* [Your task] For this exercise, return the line containing "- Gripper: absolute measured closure" and every line after it through the end of the records below, without alteration.

* [Records supplied]

──────────────────────────────

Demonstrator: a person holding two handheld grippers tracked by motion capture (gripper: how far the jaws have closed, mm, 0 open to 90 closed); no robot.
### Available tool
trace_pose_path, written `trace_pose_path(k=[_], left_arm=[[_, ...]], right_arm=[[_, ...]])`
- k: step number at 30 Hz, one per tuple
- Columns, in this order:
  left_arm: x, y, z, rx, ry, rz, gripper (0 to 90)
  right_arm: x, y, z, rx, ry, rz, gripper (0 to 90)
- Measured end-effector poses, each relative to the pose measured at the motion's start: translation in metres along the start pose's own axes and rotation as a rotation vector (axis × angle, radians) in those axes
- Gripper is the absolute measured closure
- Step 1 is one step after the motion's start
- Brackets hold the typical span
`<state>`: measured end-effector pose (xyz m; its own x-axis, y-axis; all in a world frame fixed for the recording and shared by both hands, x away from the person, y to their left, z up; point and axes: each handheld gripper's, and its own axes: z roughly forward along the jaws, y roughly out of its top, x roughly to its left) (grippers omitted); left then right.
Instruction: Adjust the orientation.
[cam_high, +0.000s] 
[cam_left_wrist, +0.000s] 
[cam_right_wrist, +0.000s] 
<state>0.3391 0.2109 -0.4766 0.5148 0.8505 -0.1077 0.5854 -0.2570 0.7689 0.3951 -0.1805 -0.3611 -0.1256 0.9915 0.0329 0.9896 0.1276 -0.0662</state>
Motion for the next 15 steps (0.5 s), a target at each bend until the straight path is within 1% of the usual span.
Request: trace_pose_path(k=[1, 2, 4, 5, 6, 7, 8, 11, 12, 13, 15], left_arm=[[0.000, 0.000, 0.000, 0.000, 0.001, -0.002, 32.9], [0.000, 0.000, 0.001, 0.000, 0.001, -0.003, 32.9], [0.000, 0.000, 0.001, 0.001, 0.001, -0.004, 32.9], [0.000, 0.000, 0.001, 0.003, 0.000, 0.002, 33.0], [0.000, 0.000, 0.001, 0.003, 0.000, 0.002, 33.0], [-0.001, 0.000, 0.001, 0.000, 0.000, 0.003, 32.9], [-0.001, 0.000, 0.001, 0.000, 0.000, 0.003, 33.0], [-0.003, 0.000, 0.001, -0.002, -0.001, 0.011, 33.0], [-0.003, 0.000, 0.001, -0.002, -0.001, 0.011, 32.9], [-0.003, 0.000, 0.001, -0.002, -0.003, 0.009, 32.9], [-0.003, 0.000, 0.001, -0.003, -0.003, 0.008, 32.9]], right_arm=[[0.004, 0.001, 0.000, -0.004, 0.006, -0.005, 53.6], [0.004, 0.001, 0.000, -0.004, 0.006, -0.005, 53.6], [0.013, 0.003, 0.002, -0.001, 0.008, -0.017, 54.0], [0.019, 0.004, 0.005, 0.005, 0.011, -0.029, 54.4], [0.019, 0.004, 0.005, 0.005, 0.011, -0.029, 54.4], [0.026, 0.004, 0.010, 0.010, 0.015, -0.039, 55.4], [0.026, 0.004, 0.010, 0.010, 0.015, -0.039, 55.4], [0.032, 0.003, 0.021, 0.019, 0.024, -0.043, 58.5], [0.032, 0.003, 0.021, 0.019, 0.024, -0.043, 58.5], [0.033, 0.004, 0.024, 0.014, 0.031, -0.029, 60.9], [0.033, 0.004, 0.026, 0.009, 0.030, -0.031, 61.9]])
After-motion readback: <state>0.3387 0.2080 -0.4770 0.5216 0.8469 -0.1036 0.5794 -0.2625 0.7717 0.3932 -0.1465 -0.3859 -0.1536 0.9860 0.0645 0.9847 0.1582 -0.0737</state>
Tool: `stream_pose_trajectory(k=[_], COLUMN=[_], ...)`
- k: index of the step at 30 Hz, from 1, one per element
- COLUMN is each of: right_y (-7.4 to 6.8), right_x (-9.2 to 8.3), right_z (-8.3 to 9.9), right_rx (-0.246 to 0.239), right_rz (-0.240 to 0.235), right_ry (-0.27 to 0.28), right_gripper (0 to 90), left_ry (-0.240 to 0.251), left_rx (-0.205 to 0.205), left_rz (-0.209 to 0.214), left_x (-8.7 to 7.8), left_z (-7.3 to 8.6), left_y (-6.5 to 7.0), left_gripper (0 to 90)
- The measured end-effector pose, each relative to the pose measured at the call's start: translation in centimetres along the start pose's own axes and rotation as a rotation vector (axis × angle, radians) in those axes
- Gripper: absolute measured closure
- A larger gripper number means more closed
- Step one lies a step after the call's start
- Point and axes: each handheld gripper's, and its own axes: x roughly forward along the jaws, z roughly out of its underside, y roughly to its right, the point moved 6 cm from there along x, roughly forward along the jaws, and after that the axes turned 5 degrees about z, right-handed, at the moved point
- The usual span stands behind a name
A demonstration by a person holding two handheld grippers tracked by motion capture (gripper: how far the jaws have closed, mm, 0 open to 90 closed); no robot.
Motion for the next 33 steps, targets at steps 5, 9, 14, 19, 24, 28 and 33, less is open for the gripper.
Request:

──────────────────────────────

* [Answer]
- Gripper: absolute measured closure
- A larger gripper number means more closed
- Step one lies a step after the call's start
- Point and axes: each handheld gripper's, and its own axes: x roughly forward along the jaws, z roughly out of its underside, y roughly to its right, the point moved 6 cm from there along x, roughly forward along the jaws, and after that the axes turned 5 degrees about z, right-handed, at the moved point
- The usual span stands behind a name
A demonstration by a person holding two handheld grippers tracked by motion capture (gripper: how far the jaws have closed, mm, 0 open to 90 closed); no robot.
Motion for the next 33 steps, targets at steps 5, 9, 14, 19, 24, 28 and 33, less is open for the gripper.
Request:

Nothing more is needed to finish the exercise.